La Commissione Europea ha inviato un parere alla Corte di Giustizia UE, in merito al ricorso di Cristiano Blanco ed un altro (anonimo) giocatore di poker, sulla delicata questione delle tasse richieste dall’Agenzia delle Entrate ai players italiani, in merito alle vincite all’estero.
La Commissione sposa una posizione molto rigida e boccia il “sistema” impositorio italico, riguardo agli “in the money” maturati nei tornei nei casinò comunitari.
“L’articolo 56 TFUE – si legge su Agimeg - osta ad una legislazione, come quella italiana descritta dal giudice di rinvio, che assoggetti a imposta sul reddito le vincite da gioco conseguite in case da gioco stabilite in altri Stati membri, e che al contrario non assoggetti alla stessa imposta le vincite al gioco conseguite in case da gioco stabilite in Italia”.
Questo è il parere della Commissione Europea, all’interno del procedimento riguardo la causa di Cristiano Blanco, al quale il fisco italiano aveva chiesto circa 550.000 euro, tra sanzioni, interessi e ovviamente presunte imposte evase.
Blanco e l’altro player (rimasto anonimo) sono assistiti dall’avvocato Massimiliano Rosa e dal dottor Sebastiano Cristaldi, i quali avevano presentato un ricorso alla Commissione Tributaria Provinciale di Roma.
Il parere non è vincolante ma la dice lunga sul pensiero degli organi comunitari in merito all’operazione “All in” che ha coinvolto centinaia di players del nostro paese.
L’interpretazione data dalla normativa italiana in questi anni dall’AdE, per la Commissione Tributaria era considerata “discriminatoria”, in quanto nei casinò italiani il prelievo è applicato alla fonte (è la casa da gioco che trattiene e versa le somme destinate all’Erario), mentre per quanto concerne le vincite all’estero, l’AdE le considera come “altri redditi”.
La Commissione Provinciale romana, pur molto scettica, ha però chiesto chiarimenti alla Corte di Giustizia Europea, sollevando la questione pregiudiziale, proprio per decidere se tale “sistema” poteva essere imposto e giustificato per motivi di ordine pubblico, sicurezza e salute pubblica (contrasto alle ludopatie). Ma per la Commissione Europea non vi è alcuna giustificazione a tale violazione.

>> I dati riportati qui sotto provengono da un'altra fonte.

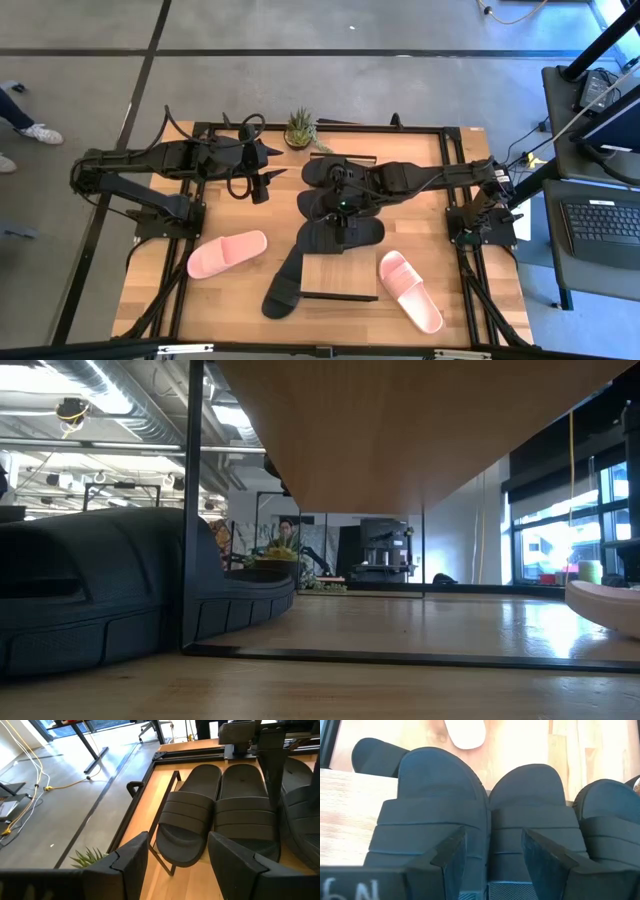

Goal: Pick and place slides into the shelf
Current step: Put the black slipper on the shelf

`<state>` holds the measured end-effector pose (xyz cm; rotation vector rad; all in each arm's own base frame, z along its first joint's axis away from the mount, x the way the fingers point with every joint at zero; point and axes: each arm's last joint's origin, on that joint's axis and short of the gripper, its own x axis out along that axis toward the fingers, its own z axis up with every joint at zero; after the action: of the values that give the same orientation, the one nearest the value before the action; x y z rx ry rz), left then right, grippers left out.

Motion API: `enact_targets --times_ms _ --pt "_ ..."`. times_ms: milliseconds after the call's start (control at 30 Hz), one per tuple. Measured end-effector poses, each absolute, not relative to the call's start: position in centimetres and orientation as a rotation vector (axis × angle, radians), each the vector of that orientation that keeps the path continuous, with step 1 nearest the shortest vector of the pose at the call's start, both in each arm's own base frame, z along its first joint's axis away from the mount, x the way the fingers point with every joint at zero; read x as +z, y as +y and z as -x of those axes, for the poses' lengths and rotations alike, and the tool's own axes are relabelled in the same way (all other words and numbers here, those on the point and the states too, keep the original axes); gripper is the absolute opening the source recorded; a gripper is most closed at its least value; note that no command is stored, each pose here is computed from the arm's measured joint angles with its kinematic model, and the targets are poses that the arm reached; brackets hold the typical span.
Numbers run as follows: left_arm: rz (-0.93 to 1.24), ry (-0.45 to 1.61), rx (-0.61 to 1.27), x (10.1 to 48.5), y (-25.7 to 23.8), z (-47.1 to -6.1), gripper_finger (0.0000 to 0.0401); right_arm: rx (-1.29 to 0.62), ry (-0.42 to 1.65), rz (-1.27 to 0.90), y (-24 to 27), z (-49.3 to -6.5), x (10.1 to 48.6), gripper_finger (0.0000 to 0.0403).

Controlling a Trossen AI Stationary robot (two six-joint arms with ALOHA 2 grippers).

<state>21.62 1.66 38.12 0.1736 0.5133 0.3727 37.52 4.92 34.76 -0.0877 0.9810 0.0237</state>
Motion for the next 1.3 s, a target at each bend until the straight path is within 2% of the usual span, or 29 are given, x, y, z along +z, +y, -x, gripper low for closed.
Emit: enact_targets --times_ms 700,1000,1300 --pt "-0.171 0.513 0.373 38.1 1.7 -21.6 0.0195 -0.043 1.018 -0.022 5.7 -37.0 34.6 0.0187" --pt "-0.172 0.513 0.373 38.1 1.7 -21.6 0.0195 -0.096 1.013 0.001 5.6 -36.8 34.8 0.0187" --pt "-0.18 0.557 0.369 37.8 1.7 -21.4 0.0195 -0.255 0.92 0.023 4.9 -35.2 37.2 0.0187"
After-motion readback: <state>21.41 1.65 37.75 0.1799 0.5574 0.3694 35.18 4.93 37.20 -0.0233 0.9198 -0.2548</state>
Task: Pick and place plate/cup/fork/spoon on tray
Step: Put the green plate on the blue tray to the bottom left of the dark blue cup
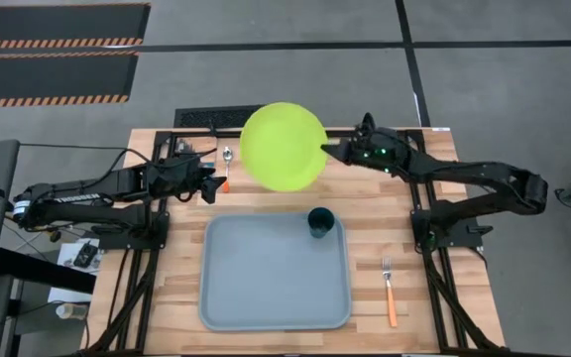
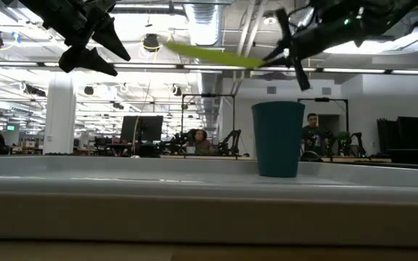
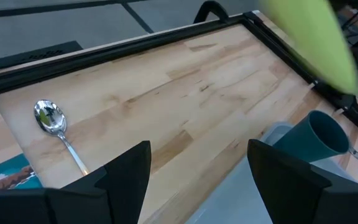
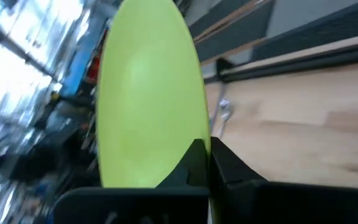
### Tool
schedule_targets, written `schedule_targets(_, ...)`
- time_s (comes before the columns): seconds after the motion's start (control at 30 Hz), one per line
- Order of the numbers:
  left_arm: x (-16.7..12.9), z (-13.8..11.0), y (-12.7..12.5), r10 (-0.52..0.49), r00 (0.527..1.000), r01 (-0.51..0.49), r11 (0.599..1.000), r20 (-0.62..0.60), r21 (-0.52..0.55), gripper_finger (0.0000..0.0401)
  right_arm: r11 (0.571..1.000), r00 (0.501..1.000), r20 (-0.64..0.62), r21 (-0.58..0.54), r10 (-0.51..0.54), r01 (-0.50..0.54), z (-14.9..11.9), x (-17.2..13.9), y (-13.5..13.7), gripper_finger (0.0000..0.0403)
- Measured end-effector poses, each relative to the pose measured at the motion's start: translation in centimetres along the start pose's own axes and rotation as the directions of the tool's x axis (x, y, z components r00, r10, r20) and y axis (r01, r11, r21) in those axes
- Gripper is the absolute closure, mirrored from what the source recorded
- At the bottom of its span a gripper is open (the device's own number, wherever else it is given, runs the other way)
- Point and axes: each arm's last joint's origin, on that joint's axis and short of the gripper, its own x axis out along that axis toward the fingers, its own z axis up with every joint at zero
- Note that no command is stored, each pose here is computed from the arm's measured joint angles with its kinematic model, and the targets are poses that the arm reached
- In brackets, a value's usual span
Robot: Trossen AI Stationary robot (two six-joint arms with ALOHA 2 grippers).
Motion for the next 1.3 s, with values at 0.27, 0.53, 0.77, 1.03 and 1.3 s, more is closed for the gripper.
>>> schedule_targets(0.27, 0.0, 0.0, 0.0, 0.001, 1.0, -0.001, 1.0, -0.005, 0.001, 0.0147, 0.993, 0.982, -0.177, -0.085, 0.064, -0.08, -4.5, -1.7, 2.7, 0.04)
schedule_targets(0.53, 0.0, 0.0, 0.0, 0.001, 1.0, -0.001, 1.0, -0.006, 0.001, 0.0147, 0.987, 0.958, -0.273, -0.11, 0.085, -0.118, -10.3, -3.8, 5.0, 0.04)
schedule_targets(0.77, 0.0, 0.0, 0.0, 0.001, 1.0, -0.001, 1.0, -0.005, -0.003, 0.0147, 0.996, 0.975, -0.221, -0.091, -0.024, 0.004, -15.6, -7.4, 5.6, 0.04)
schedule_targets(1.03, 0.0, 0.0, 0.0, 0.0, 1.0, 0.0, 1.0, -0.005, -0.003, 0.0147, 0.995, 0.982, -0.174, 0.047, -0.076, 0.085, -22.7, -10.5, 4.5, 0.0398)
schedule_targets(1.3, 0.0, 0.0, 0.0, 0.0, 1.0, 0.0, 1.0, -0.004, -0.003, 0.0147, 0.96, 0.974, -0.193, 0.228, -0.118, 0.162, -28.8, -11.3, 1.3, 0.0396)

La stessa Commissione UE richiama una precedente sentenza della Corte (causa C-153-08), come ricorda l’Agenzia Agimeg: “le autorità di uno Stato membro non possono validamente presumere, in maniera generale e senza distinzioni, che gli enti stabiliti in un altro Stato membro si dedichino ad attività criminali. Per di più, negare in maniera generale il beneficio dell’esenzione fiscale a tali enti appare sproporzionato, perché eccede quanto necessario per combattere la criminalità. Esistono, infatti, diversi metodi per controllare i loro conti e le loro attività”.
La differenza di trattamento tra le vincite “non appare né idonea, né proporzionata a raggiungere l’obiettivo di prevenire il riciclaggio di denaro sporco. Infatti, se anche i proventi della criminalità organizzata in Italia nel 2011 ammontino a 150 miliardi di euro, non si evince in alcun modo che tali proventi siano tutti o maggiormente stati realizzati all’estero, ragion per la quale è difficile comprendere il trattamento discriminatorio delle vincite conseguite in casino stabiliti in altri Stati membri”.
E l’interpretazione italiana non è giustificata neanche in merito al contrasto delle ludopatie: “il fatto di scoraggiare, mediante un sistema di imposizione fiscale, il gioco d’azzardo effettuato in altri Stati membri sia idoneo ad evitare la ludopatia, quando lo stesso disincentivo di natura fiscale non sia applicato alle vincite da gioco conseguite in Italia”.
A seguito di questo parere, la Corte di Giustizia - nei prossimi mesi - potrebbe mettere la parola fine alla raffica di contestazioni fiscali che hanno raggiunto parecchi giocatori di poker italiani. L’operazione “All in” vacilla.